Task - Everything in the listing below must be reproduced exactly, apart from its images.
•••••
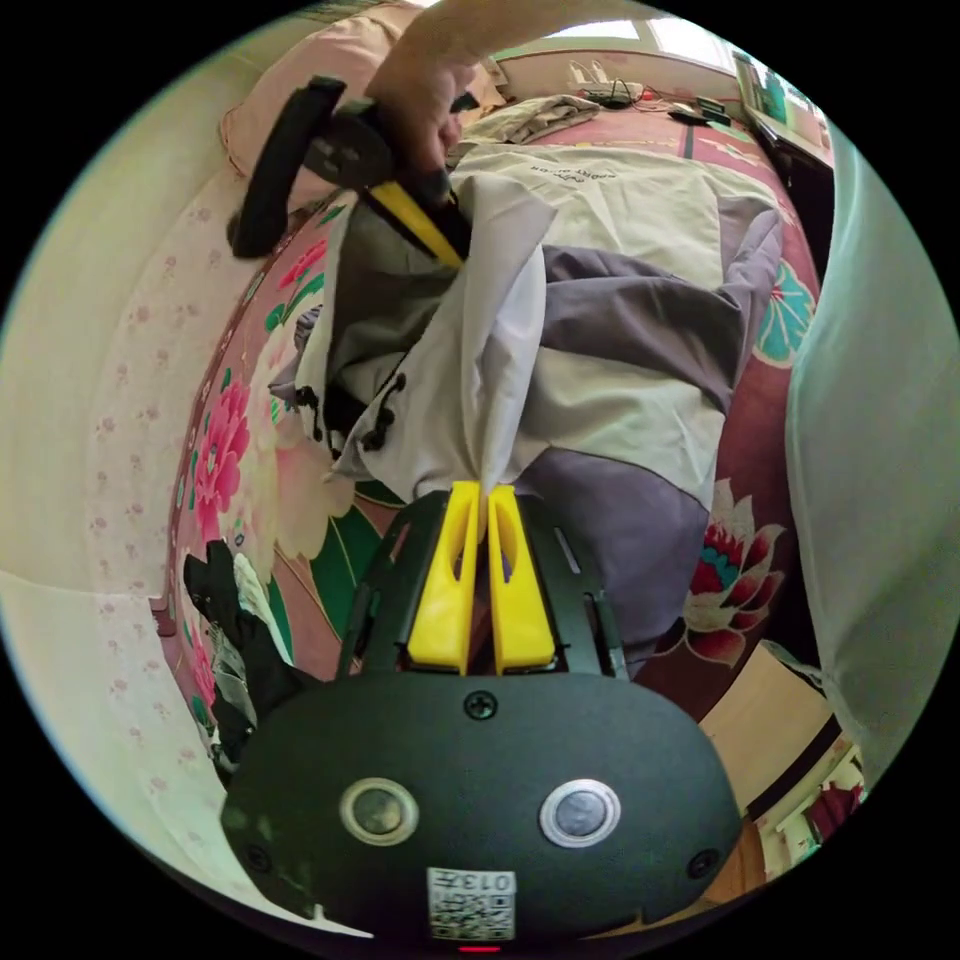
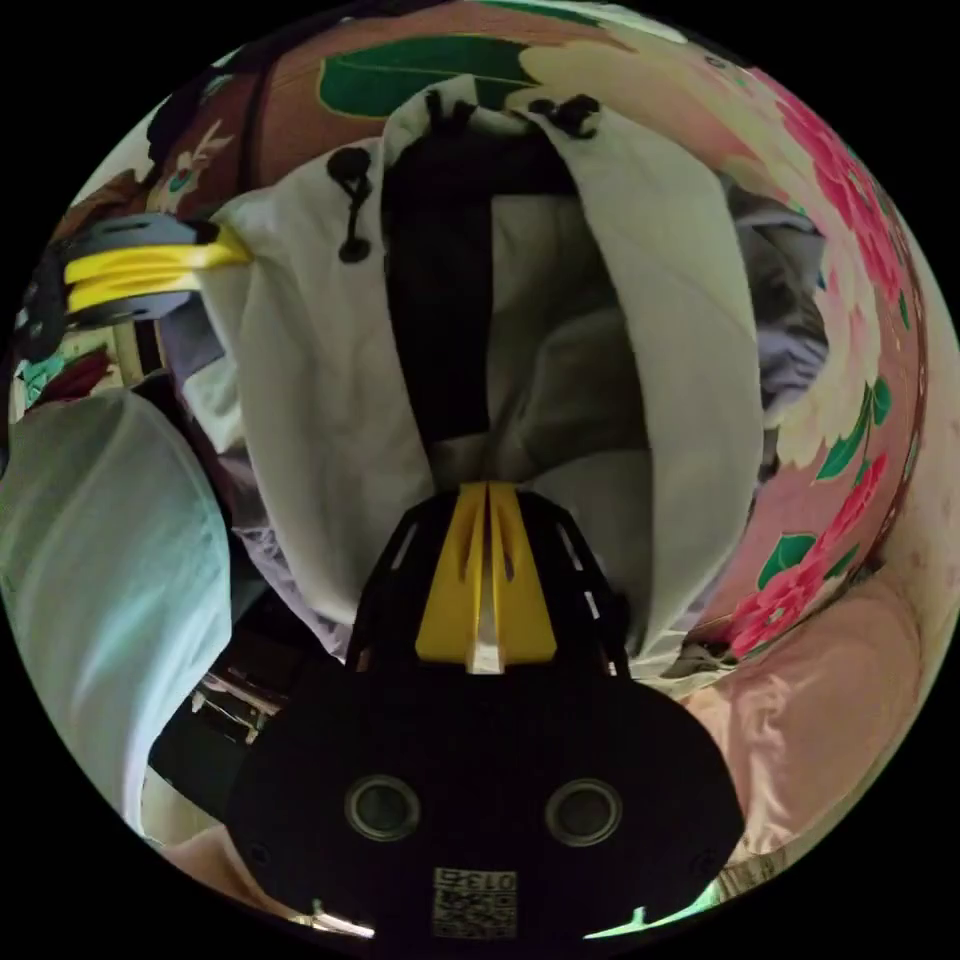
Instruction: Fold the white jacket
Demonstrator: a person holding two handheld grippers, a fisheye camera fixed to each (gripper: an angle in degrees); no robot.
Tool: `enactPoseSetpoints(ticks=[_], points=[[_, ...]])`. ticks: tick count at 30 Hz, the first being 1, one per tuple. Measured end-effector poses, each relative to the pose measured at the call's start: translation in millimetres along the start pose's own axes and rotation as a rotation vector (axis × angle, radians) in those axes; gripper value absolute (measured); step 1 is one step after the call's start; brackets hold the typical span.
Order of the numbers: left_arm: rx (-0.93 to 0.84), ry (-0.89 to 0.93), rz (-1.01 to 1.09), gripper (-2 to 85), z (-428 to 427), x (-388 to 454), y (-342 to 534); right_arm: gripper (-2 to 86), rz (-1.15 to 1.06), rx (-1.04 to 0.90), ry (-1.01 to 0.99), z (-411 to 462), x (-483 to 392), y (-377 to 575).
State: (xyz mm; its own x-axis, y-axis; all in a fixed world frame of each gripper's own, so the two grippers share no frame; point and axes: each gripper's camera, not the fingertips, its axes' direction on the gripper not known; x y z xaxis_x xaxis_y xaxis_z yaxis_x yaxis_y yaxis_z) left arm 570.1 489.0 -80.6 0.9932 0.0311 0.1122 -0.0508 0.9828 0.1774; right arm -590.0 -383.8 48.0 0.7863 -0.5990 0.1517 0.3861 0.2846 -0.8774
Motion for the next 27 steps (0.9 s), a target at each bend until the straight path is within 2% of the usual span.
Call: enactPoseSetpoints(ticks=[1,3,6,8,13,17,20,22,25,27], points=[[-0.003,-0.01,0.008,0.4,0,0,1,0.0,0.018,0.031,-0.033,-5,4,13],[-0.017,-0.041,0.039,0.4,-1,-1,6,0.0,0.102,0.248,-0.147,-35,23,70],[-0.022,-0.056,0.072,0.4,-13,-4,14,0.0,0.228,0.54,-0.201,-63,41,146],[0.01,-0.091,0.086,0.2,-24,-4,20,0.0,0.347,0.631,-0.185,-59,51,180],[0.151,-0.067,-0.076,-0.1,-42,-46,25,0.1,0.529,0.623,-0.123,3,58,217],[0.188,-0.015,-0.106,0.1,-21,-81,-7,0.1,0.713,0.593,-0.254,78,75,232],[-0.056,0.114,-0.01,0.0,41,-83,-37,0.2,0.583,0.633,-0.399,106,67,210],[-0.143,0.197,0.025,0.0,70,-84,-38,0.4,0.535,0.712,-0.35,102,57,200],[0.028,0.187,-0.059,0.3,46,-110,-23,1.3,0.491,0.869,-0.205,91,46,206],[0.213,0.141,-0.178,1.3,21,-139,0,3.5,0.49,0.98,-0.149,97,45,231]])
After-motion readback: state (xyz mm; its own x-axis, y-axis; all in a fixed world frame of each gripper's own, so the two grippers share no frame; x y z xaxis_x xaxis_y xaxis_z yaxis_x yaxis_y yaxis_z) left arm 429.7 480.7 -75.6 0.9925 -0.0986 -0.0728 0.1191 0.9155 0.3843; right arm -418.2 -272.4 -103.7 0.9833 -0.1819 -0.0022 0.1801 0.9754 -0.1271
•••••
Answer to the problem -
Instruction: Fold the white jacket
Demonstrator: a person holding two handheld grippers, a fisheye camera fixed to each (gripper: an angle in degrees); no robot.
Tool: `enactPoseSetpoints(ticks=[_], points=[[_, ...]])`. ticks: tick count at 30 Hz, the first being 1, one per tuple. Measured end-effector poses, each relative to the pose measured at the call's start: translation in millimetres along the start pose's own axes and rotation as a rotation vector (axis × angle, radians) in those axes; gripper value absolute (measured); step 1 is one step after the call's start; brackets hold the typical span.
Order of the numbers: left_arm: rx (-0.93 to 0.84), ry (-0.89 to 0.93), rz (-1.01 to 1.09), gripper (-2 to 85), z (-428 to 427), x (-388 to 454), y (-342 to 534); right_arm: gripper (-2 to 86), rz (-1.15 to 1.06), rx (-1.04 to 0.90), ry (-1.01 to 0.99), z (-411 to 462), x (-483 to 392), y (-377 to 575).
State: (xyz mm; its own x-axis, y-axis; all in a fixed world frame of each gripper's own, so the two grippers share no frame; point and axes: each gripper's camera, not the fingertips, its axes' direction on the gripper not known; x y z xaxis_x xaxis_y xaxis_z yaxis_x yaxis_y yaxis_z) left arm 570.1 489.0 -80.6 0.9932 0.0311 0.1122 -0.0508 0.9828 0.1774; right arm -590.0 -383.8 48.0 0.7863 -0.5990 0.1517 0.3861 0.2846 -0.8774
Motion for the next 27 steps (0.9 s), a target at each bend until the straight path is within 2% of the usual span.
Call: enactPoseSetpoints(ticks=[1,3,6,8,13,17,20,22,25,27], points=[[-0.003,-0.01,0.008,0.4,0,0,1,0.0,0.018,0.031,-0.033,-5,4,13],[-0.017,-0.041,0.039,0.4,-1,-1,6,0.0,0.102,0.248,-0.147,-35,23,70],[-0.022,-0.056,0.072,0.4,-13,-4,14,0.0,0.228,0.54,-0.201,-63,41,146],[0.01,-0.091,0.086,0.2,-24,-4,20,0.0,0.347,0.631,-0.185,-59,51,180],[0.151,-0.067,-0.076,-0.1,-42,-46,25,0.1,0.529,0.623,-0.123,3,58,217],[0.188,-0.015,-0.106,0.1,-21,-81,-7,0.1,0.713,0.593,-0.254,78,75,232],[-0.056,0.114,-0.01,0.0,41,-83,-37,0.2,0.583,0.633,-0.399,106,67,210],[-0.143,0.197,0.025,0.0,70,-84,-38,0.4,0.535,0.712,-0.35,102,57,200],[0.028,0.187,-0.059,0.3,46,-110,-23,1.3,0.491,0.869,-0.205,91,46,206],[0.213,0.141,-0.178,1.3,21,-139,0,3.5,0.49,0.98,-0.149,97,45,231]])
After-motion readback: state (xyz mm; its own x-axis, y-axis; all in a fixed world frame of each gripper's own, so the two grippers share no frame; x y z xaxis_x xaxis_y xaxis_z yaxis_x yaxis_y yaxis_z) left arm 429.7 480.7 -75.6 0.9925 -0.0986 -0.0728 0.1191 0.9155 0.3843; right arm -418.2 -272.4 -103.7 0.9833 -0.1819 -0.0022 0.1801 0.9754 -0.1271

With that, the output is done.